Many developers prefer working with ASP.NET MVC over Web Forms because they are more connected with the HTML, have better control over the rendered output, and can easily build their own HTML helpers to get consistent output.
But making the views can be a hassle when your building a CRUD app or something that has a lot of very similar views. Let's look at some ways around that you can use today and in the future.
Past
When MVC first came out, most people were coding their inputs in views like this. Just straight HTML with some helpers:
<% using (Html.BeginForm()) { %>
<fieldset>
<label for="Name">Name</label> <%= Html.TextBox("Name") %>
<label for="Email">Email address</label> <%= Html.TextBox("Email") %>
<label for="Phone">Phone</label> <%= Html.TextBox("Phone") %>
<%= Html.SubmitButton() %>
</fieldset>
<% } %>
Simple, but a little too much reliance on strings. This made the code error prone, so developers made their own HTML Helpers to crank out consistent views with fewer strings by using lambda expressions:
<% using (Html.BeginForm()) { %>
<fieldset>
<label for="Name">Name</label> <%= Html.TextBoxFor(c => c.Name) %>
<label for="Email">Email address</label> <%= Html.TextBoxFor(c => c.Email) %>
<label for="Phone">Phone</label> <%= Html.TextBoxFor(c => c.Phone) %>
<%= Html.SubmitButton() %>
</fieldset>
<% } %>
That's better. We get IntelliSense for the model's fields and we get the leave some of the strings behind.
Present
The next step was to get rid of some of those label statements and get those rolled into the output automatically. They did this in Code Camp Server and you can see the step-by-step progression in Eric Hexter's blog:
<% using (Html.BeginForm()) { %>
<fieldset>
<%= Html.Input(c => c.Name) %>
<%= Html.Input(c => c.Email) %>
<%= Html.Input(c => c.Phone) %>
<%= Html.SubmitButton() %>
</fieldset>
<% } %>
Nice! Now we're on the road to consistent output in all forms in our MVC app and we won't spend as much time typing up view code. Eric even shows us he can name that view in one note:
<%= Html.InputForm() %>
Future
If you've been following the latest on ASP.NET MVC, you've seen the announcement for MVC 2 Preview 1 here, here, and here. Microsoft is going the same direction as these open-source extensions and making it easier to get a consistent view rendered:
<% using (Html.BeginForm()) { %>
<fieldset>
<%= Html.LabelFor(c => c.Name) %>
<%= Html.EditorFor(c => c.Name) %>
<%= Html.LabelFor(c => c.Email) %>
<%= Html.EditorFor(c => c.Email) %>
<%= Html.LabelFor(c => c.Phone) %>
<%= Html.EditorFor(c => c.Phone) %>
<%= Html.SubmitButton() %>
</fieldset>
<% } %>
MVC 2 also has an almost one-liner form that you define with templates, one of the new features:
<% using (Html.BeginForm()) { %>
<fieldset>
<%= Html.EditorFor(c => c) %>
<%= Html.SubmitButton() %>
</fieldset>
<% } %>
So we've seen views getting simpler and smaller and even one-line forms. Can it get any smaller than a one-line form? What if there was no view? Can you have a view with zero lines of code?

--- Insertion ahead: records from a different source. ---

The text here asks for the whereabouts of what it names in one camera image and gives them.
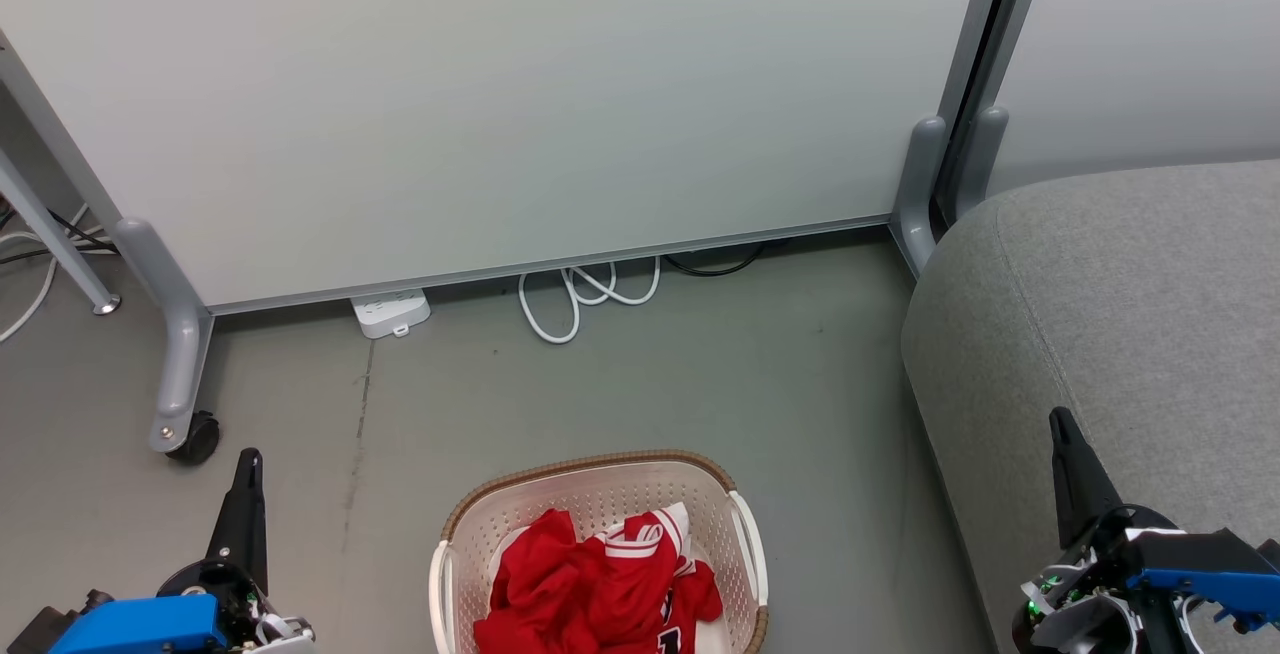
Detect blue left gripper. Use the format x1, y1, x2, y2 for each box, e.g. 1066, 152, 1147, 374
8, 449, 316, 654

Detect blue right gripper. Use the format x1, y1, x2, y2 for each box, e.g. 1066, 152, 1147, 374
1012, 408, 1280, 654

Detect red shorts with white stripes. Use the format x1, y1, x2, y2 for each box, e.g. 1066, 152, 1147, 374
473, 502, 698, 654

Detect grey fabric sofa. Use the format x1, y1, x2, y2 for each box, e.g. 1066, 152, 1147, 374
901, 160, 1280, 654

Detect black caster wheel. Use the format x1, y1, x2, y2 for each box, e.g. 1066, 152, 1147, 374
166, 411, 221, 466

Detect long grey partition foot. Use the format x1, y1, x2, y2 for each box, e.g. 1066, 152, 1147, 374
113, 218, 215, 454

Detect white power strip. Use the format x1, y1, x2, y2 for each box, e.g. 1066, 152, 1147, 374
350, 289, 432, 340

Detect short grey partition foot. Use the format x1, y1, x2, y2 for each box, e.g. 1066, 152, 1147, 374
955, 107, 1009, 220
890, 116, 947, 278

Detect grey metal table leg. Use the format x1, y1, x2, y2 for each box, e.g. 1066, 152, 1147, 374
0, 149, 122, 316

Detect white plastic laundry basket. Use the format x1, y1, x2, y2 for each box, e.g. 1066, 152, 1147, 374
429, 450, 770, 654

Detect large white partition panel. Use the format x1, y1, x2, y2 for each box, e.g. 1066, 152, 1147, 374
0, 0, 1013, 317

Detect long white floor cable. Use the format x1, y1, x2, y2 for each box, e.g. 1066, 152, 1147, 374
0, 204, 111, 343

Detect black floor cable bundle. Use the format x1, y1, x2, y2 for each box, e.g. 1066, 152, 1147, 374
0, 196, 119, 265

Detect coiled white cable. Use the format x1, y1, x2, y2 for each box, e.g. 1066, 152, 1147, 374
517, 256, 663, 345

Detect black floor cable loop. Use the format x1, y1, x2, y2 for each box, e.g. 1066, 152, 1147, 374
664, 241, 791, 278

Kind of. Phil Haack took the MVC 2 Preview 1 code out for a spin to try what he calls "default templated views". The idea is that your controller gets a model and displays a virtual view by using templates from your web project's "~\Views\Shared" folder. You can make as many templates as you need for different purposes.
This is ideal for CRUD apps or places in your app where the view is the same except for the model data it renders. You don't need a physical file for each view other than the template itself. The controller just renders a view that is one of the shared views/templates.

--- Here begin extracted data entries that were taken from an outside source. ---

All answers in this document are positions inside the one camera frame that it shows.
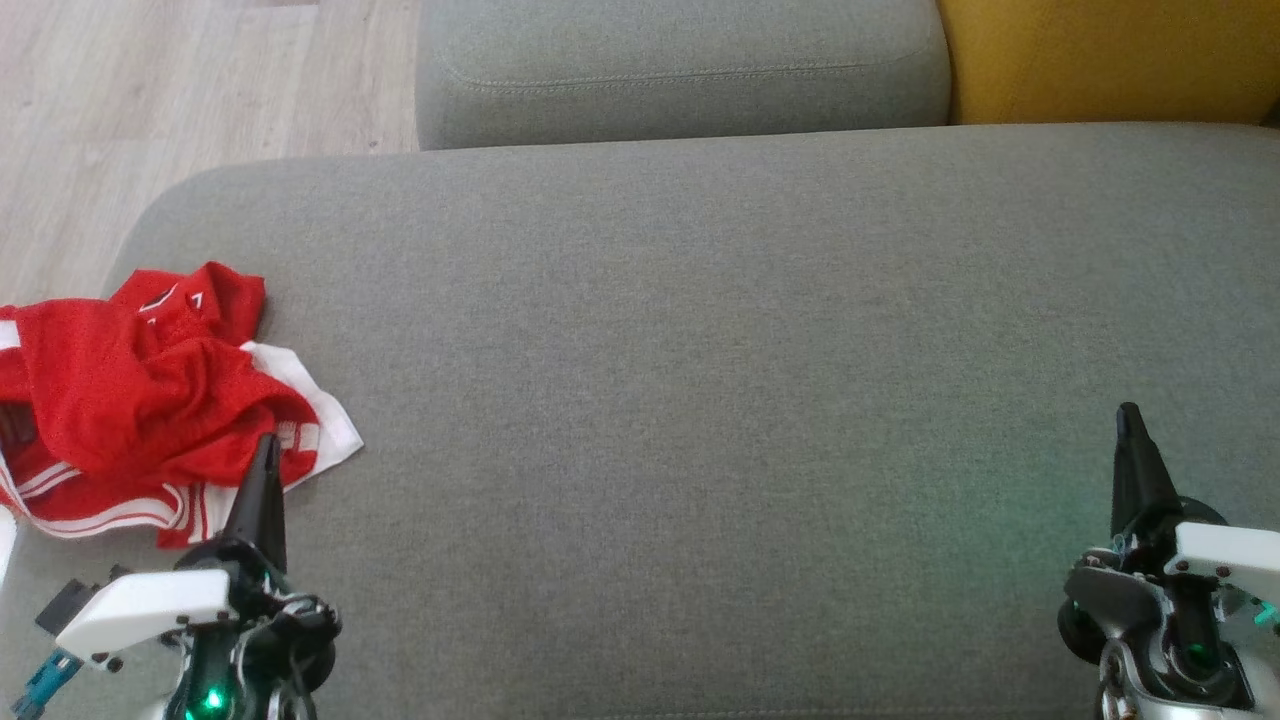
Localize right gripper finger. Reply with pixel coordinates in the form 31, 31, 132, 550
1110, 402, 1183, 541

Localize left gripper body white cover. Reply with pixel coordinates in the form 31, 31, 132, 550
55, 540, 341, 691

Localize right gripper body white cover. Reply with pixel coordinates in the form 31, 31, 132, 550
1060, 498, 1280, 651

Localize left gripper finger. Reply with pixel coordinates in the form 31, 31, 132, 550
222, 433, 289, 573

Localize red Bulls jersey white sleeves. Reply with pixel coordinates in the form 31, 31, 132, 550
0, 262, 267, 551

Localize yellow sofa cushion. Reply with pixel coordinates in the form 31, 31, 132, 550
935, 0, 1280, 128

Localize grey sofa seat cushion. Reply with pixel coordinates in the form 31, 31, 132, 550
0, 122, 1280, 720

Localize grey sofa back cushion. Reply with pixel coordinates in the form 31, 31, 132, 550
415, 0, 953, 151

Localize left camera cable blue plug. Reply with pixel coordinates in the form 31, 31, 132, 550
10, 648, 83, 719

I like this approach because you can crank out code more quickly for the easy stuff, but if you have a view that needs something more complex, you still have the normal HTML inputs and helpers to fall back on. I hope Microsoft gets this idea fully flushed out and it ends up in the final MVC 2 release. It would make developers more productive on repetitive views and would have wider acceptance if it was in the MVC base-class libraries.